2009/3/23 Graham Dumpleton <graham.dumple...@gmail.com>:
> 2009/3/23 gert <gert.cuyk...@gmail.com>:
>>
>>
>>
>> On Mar 23, 2:02 am, Graham Dumpleton <graham.dumple...@gmail.com>
>> wrote:
>>> 2009/3/23 gert <gert.cuyk...@gmail.com>:
>>>
>>> > wsgi r1232 python 3.1 apache 2.2.11
>>
>> USER       PID %CPU %MEM    VSZ   RSS TTY      STAT START   TIME
>> COMMAND
>>
>>> > www      29747  0.0  0.8 229496  4160 ?        Sl   01:35   0:00
>>> > (wsgi:site1)         -k start
>>> > www      29776  0.0  0.8   8268  4040 ?        S    01:35   0:00 /usr/
>>> > httpd/bin/httpd -k start
>>> > www      29777  0.0  0.8   8268  4032 ?        S    01:35   0:00 /usr/
>>> > httpd/bin/httpd -k start
>>> > www      29778  0.0  0.8   8268  4032 ?        S    01:35   0:00 /usr/
>>> > httpd/bin/httpd -k start
>>> > www      29779  0.0  0.8   8268  4032 ?        S    01:35   0:00 /usr/
>>> > httpd/bin/httpd -k start
>>> > www      29780  0.0  0.8   8268  4032 ?        S    01:35   0:00 /usr/
>>> > httpd/bin/httpd -k start
>>>
>>> > x20 apache2ctl restart
>>>
>>> > www      30550  0.0  1.3 231432  6352 ?        Sl   01:36   0:00
>>> > (wsgi:site1)         -k start
>>> > www      30579  0.0  1.3  10204  6192 ?        S    01:36   0:00 /usr/
>>> > httpd/bin/httpd -k start
>>> > www      30580  0.0  1.3  10204  6184 ?        S    01:36   0:00 /usr/
>>> > httpd/bin/httpd -k start
>>> > www      30581  0.0  1.3  10204  6184 ?        S    01:36   0:00 /usr/
>>> > httpd/bin/httpd -k start
>>> > www      30582  0.0  1.3  10204  6184 ?        S    01:36   0:00 /usr/
>>> > httpd/bin/httpd -k start
>>> > www      30583  0.0  1.3  10204  6184 ?        S    01:36   0:00 /usr/
>>> > httpd/bin/httpd -k start
>>>
>>> Looking into my crystal ball I assume that you are possibly pointing
>>> out that memory is still being leaked.
>>>
>>> Even though that issue addresses a larger source of memory leakage,
>>> the Python interpreter itself still leaks memory when Py_Finalize() is
>>> called.
>>>
>>> I actually find the comment by Mark Hammond in:
>>>
>>>  http://groups.google.com/group/comp.lang.python/browse_frm/thread/7b8...
>>>
>>> quite disturbing.
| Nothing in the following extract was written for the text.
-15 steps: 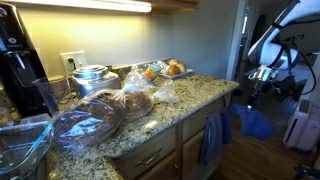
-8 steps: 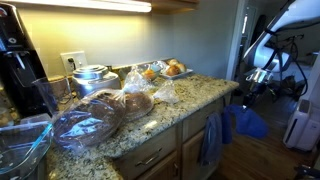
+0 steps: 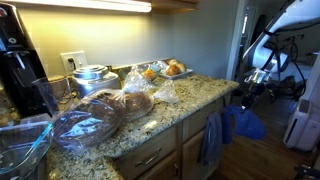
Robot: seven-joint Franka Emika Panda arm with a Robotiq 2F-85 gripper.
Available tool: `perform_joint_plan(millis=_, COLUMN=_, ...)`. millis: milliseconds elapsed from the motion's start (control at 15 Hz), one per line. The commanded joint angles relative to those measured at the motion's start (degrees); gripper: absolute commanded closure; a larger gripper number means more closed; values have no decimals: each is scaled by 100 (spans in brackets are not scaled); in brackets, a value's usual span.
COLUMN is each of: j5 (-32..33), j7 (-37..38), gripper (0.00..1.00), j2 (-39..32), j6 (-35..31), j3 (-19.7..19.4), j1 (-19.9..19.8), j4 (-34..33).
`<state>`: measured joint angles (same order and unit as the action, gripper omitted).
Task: Remove the blue towel from the countertop and hang it on the drawer
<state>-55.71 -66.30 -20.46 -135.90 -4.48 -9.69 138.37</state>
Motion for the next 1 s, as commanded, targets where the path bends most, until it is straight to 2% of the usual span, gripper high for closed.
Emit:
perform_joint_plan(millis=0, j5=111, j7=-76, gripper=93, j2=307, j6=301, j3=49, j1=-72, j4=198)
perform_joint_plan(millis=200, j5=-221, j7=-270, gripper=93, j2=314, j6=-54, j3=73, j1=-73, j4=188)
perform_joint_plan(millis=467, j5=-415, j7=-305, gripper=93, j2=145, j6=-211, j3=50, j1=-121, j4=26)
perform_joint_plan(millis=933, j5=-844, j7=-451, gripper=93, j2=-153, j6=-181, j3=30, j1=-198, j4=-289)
Namely:
>>>
>>> """Calling
>>> Py_Initialize and Py_Finalize multiple times does leak (Python 3 has
>>> mechanisms so this need to always be true in the future, but it is true
>>> now for non-trivial apps."""
>>>
>>> Unfortunately his grammar is a bit unclear and so not 100% sure what
>>> he meant. Not sure if what he meant to say is that Python 3 will
>>> always have memory leaks, or that it shouldn't, whereas older versions
>>> of Python can.
>>>
>>> If by design Python 3.0 is now going to never properly clean up its
>>> memory on exit, then we are all screwed and embedded mode will be
>>> useless and may as well be removed, as well as mod_python also dying
>>> for good. This means that mod_wsgid as described in mod_wsgi roadmap
>>> will be the only viable way of running Python under Apache in the
>>> future.
>>>
>>> I'll see if I can get Mark to clarify what he meant.
>>
>> Note that (wsgi:site1) witch is the daemon process, increases exactly
>> the same the 5 embedded processes
>
> The important one to look at to gauge rate of leakage is the Apache
> parent process. So, if can enable showing of PPID as well as PID, you
> can more easily see which is the parent process of the wsgi process.
> That will be the one you want to compare rate of growth.
>
> Anyway, as I said, while ever Python leaks memory on Py_Finalize()
> this is going to be an issue. Although third party C extensions module
> might leak memory as well, they aren't loaded into Apache parent as
> don't provide a way of preloading of additional modules into parent.
> That leaks can occur is one of the reasons don't allow it.
>
> All up, this is another reason why using daemon mode is better default
> way of doing things as you don't need to restart whole of Apache just
> to restart a WSGI application.

Part of the discussion associated with:

  http://bugs.python.org/issue1856

is pertinent to this problem.

One thing that is suggested is that the underlying data which exists
to support the simplified Python GIL cannot be torn down and has to
exist for the life of the process.

This might be reasonable if Py_Initialize() is called straight away,
but when a restart in Apache occurs it will unload the mod_wsgi.so
file in the Apache parent process and thus also unload the Python
library. As a result, all the references to that preserved global data
is lost and cannot be reused. Thus when mod_wsgi.so is reloaded by
Apache the global variables are reset to nulls and Python thinks it
has to reinitialise the data.

This therefore is going to be one source of memory leaks that can
never be avoided. If there are similar instances where Python makes
the assumption that it can cache the data because Py_Initialize() may
be called again, and so never truly free the memory, that will also
leak.

This is why having daemon mode only option is better. In that case and
for mod_wsgi 4.0, Python would be initialised in separate monitor
process. On a restart that whole monitor process is also destroyed.
Thus don't have this problem with memory leaks when calling
Py_Initialize() a second time, as would never occur.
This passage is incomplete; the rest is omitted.